3. The intelligent identification and smart decision-making method for bridge defects according to claim 1, characterized in that, Calculating the displacement vector of each pixel at adjacent sampling times includes: using the Farneback algorithm to perform polynomial expansion modeling on adjacent frame images to obtain the motion vector of the pixel, and converting the motion vector of the pixel into a displacement vector according to a preset mapping scale.

4. The intelligent identification and smart decision-making method for bridge defects according to claim 1, characterized in that, A log-Gaussian filter is used to perform a convolution operation on the image.

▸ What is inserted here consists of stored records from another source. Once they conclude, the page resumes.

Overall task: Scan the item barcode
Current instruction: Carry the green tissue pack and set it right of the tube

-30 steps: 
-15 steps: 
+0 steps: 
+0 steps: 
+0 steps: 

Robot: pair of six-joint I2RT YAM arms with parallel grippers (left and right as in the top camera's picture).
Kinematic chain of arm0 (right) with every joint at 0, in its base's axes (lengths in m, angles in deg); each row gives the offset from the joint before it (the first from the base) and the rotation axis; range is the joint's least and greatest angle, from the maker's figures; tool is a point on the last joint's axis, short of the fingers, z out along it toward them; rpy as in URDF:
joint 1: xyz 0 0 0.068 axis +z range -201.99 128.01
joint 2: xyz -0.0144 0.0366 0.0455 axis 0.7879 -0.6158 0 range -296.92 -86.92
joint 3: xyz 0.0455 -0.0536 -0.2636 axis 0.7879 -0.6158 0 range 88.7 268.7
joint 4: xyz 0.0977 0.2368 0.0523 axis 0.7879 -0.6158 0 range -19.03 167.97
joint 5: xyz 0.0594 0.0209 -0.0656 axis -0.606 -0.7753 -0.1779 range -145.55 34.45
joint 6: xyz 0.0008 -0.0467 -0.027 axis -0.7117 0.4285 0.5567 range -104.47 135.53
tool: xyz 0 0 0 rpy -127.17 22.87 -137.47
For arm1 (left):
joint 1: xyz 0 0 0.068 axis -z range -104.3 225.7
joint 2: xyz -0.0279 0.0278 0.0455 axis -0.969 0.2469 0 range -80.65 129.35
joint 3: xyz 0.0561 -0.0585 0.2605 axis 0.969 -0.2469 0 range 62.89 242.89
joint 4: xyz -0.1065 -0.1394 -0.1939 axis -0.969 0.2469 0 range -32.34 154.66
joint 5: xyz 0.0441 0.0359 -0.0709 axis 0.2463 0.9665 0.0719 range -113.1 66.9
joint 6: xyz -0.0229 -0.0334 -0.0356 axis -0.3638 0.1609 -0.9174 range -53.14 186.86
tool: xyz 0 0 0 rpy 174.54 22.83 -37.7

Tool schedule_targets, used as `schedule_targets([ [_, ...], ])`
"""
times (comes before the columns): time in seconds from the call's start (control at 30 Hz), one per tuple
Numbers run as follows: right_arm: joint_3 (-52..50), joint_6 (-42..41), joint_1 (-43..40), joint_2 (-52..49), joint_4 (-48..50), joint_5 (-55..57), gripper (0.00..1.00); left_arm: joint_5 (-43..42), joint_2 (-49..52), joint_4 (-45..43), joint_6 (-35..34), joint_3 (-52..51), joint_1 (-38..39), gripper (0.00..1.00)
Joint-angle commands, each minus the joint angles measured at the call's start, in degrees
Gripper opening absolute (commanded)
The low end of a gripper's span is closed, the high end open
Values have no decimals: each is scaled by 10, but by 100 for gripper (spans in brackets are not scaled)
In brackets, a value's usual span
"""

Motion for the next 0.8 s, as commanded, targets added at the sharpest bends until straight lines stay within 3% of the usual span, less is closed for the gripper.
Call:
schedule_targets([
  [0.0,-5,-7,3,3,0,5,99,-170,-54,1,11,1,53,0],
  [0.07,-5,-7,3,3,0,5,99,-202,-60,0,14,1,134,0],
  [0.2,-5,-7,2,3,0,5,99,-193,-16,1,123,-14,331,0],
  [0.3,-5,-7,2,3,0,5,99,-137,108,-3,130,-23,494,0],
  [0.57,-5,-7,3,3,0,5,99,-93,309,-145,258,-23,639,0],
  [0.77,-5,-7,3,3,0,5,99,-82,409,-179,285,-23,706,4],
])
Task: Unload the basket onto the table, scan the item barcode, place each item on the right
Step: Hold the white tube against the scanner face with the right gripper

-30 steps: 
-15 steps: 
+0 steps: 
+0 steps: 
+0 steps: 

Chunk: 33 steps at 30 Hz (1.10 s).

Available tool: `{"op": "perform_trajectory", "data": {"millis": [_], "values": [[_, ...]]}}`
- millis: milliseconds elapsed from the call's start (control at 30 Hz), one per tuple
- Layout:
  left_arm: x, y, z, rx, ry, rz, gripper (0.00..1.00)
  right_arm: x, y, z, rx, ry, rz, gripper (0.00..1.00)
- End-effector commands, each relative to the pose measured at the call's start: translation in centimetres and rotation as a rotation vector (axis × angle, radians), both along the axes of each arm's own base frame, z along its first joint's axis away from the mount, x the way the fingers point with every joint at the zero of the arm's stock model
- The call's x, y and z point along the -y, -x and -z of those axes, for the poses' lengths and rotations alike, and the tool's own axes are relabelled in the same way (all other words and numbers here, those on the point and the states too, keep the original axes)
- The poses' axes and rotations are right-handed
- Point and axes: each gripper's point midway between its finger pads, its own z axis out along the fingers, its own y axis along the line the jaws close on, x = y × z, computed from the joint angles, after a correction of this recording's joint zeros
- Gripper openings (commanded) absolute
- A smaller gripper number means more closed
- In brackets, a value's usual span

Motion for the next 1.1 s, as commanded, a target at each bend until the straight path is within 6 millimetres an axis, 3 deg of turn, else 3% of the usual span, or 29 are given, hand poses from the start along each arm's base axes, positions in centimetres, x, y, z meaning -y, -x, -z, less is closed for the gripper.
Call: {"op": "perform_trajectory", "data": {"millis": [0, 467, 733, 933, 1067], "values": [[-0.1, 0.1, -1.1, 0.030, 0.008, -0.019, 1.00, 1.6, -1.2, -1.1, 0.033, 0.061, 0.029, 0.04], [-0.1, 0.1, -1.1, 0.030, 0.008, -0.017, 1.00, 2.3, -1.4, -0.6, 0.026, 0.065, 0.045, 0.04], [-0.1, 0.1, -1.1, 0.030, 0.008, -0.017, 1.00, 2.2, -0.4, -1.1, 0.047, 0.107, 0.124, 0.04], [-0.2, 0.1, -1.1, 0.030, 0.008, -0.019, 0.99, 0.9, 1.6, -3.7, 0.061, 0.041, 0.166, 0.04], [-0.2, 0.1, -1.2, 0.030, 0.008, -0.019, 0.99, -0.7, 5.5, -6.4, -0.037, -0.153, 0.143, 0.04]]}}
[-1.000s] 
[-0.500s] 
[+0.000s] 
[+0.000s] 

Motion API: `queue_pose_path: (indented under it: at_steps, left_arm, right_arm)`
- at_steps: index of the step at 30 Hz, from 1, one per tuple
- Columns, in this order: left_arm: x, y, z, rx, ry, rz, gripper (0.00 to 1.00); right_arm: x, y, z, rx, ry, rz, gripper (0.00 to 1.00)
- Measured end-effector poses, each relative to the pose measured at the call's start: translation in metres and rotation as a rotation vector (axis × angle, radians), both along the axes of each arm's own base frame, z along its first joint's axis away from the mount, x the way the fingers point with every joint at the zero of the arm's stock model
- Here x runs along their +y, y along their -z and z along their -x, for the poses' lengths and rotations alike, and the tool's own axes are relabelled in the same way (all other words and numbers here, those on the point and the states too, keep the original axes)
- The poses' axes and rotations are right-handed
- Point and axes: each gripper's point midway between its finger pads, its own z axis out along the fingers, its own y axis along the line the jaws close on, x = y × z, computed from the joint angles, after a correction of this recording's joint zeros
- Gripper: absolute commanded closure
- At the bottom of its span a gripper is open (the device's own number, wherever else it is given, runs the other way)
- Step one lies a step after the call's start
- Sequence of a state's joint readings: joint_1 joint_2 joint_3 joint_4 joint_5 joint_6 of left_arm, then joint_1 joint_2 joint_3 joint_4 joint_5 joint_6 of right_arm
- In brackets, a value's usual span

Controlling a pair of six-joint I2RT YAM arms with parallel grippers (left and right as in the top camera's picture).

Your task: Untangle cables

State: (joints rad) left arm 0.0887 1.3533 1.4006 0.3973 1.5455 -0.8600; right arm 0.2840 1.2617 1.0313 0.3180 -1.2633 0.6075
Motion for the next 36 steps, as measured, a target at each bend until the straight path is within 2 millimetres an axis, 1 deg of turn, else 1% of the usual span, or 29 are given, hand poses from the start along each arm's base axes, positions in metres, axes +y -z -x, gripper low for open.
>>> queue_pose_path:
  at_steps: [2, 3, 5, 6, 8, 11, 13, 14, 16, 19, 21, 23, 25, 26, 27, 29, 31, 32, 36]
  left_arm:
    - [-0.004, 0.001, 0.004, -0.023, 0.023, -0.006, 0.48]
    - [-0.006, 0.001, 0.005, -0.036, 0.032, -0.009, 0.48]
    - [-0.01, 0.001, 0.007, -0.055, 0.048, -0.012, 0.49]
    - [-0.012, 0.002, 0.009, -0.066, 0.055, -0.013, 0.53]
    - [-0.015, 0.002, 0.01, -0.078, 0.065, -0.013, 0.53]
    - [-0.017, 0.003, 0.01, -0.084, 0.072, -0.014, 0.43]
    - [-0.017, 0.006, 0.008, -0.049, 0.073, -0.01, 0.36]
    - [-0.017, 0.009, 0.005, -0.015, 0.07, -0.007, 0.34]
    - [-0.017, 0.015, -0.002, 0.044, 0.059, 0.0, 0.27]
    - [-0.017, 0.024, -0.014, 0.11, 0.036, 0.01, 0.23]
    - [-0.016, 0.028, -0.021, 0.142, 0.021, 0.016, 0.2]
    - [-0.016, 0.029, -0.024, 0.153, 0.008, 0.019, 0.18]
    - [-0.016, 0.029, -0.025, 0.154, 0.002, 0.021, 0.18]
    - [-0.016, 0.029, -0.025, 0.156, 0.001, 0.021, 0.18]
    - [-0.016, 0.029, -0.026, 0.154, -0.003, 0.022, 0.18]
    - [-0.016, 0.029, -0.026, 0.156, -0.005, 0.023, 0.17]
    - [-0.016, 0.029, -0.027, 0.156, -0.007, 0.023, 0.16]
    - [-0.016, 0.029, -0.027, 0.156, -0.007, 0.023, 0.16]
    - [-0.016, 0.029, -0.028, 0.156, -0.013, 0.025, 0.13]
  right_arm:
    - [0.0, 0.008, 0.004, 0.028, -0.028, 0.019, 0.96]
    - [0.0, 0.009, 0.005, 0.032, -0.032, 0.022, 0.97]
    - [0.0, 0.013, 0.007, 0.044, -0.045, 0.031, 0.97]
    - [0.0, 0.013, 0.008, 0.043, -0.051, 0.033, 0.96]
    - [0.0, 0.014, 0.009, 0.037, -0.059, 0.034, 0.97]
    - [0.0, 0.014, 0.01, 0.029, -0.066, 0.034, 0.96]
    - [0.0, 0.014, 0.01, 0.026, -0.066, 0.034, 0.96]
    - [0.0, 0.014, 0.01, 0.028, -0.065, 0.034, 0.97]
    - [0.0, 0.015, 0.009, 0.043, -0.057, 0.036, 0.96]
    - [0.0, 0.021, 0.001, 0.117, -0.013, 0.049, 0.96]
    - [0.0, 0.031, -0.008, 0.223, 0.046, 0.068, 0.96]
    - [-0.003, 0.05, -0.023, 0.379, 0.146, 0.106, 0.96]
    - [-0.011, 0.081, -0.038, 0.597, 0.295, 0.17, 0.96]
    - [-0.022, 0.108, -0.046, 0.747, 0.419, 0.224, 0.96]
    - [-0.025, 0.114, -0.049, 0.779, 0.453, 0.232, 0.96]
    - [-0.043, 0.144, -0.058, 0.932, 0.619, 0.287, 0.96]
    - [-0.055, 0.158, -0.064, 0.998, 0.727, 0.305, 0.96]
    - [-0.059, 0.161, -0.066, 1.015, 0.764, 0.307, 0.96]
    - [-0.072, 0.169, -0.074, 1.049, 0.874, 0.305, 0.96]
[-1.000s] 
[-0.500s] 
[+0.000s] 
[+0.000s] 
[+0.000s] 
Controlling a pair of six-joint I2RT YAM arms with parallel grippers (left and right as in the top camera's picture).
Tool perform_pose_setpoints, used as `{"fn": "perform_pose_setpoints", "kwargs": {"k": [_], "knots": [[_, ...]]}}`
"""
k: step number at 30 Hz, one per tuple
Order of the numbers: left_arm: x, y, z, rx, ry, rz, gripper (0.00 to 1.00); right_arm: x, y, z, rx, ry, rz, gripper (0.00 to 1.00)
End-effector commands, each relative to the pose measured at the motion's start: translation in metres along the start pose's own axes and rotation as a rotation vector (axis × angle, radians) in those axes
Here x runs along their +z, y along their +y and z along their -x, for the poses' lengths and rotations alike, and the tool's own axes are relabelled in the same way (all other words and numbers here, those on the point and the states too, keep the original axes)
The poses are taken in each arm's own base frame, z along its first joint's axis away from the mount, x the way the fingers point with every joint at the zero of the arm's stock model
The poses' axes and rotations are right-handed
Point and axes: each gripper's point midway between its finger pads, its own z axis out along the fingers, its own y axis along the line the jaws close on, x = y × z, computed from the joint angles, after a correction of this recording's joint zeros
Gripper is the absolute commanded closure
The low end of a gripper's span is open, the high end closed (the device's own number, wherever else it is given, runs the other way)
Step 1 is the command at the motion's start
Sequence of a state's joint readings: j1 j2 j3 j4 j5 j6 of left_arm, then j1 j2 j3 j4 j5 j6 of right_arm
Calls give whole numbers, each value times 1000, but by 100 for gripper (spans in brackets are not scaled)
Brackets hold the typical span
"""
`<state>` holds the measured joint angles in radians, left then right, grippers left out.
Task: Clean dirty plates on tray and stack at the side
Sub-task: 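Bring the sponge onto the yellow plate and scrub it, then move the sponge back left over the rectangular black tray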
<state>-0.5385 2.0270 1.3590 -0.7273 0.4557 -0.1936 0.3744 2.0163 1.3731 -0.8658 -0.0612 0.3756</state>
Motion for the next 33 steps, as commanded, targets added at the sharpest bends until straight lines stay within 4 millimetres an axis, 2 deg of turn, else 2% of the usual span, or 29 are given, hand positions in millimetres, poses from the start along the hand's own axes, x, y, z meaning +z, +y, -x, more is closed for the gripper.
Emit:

5. The intelligent identification and smart decision-making method for bridge defects according to claim 1, characterized in that, The local expansion potential energy is fused with the thermal dynamic response value to obtain the comprehensive stripping risk index for each pixel. This includes: constructing a local spatial neighborhood window centered on the target pixel; for any pixel within the local spatial neighborhood window, calculating the product of its local expansion potential energy and thermal dynamic response value; summing all products within the local spatial neighborhood window to obtain the comprehensive risk level; and performing a logarithmic transformation on the comprehensive risk level to obtain the comprehensive stripping risk index.

6. The intelligent identification and smart decision-making method for bridge defects according to claim 1, characterized in that, Determining the damage level of the carbon fiber reinforcement layer based on the comprehensive stripping risk index includes: comparing the comprehensive stripping risk index with at least one preset risk threshold to determine the damage level of the carbon fiber reinforcement layer in the target area.

7. A bridge defect intelligent identification and smart decision-making system, characterized in that, include: A processor and a memory, wherein the memory stores computer program instructions that, when executed by the processor, implement a bridge defect intelligent identification and smart decision-making method according to any one of claims 1-6.